▶ [Directions for this task] Two lines in the listing below mark the span: one contains "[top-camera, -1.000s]" and one contains "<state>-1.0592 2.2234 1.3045". Reproduce both of them and everything between, exactly.

▶ [Dataset excerpt]
════════════════
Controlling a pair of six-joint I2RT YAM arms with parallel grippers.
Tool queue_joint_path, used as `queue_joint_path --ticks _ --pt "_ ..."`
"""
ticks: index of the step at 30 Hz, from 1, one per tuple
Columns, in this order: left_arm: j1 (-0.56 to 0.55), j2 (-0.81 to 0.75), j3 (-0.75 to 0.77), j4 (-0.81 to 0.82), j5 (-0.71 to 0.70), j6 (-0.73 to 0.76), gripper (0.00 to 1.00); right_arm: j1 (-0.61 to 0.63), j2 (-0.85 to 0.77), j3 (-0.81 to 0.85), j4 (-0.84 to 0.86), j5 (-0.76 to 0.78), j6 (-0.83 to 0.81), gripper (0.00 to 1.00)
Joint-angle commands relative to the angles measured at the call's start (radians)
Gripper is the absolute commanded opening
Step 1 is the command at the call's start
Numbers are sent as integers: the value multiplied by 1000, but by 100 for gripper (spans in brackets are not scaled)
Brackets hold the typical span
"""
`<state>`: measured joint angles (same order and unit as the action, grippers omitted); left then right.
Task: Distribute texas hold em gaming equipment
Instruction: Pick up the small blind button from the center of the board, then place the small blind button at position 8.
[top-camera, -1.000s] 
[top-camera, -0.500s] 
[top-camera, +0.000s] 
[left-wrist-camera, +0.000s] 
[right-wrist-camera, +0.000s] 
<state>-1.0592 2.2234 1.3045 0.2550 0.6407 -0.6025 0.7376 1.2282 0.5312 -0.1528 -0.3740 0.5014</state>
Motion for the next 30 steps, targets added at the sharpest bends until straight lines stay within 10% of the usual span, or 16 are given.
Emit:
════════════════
▶ [Answer to the problem]
[top-camera, -1.000s] 
[top-camera, -0.500s] 
[top-camera, +0.000s] 
[left-wrist-camera, +0.000s] 
[right-wrist-camera, +0.000s] 
<state>-1.0592 2.2234 1.3045 0.2550 0.6407 -0.6025 0.7376 1.2282 0.5312 -0.1528 -0.3740 0.5014</state>

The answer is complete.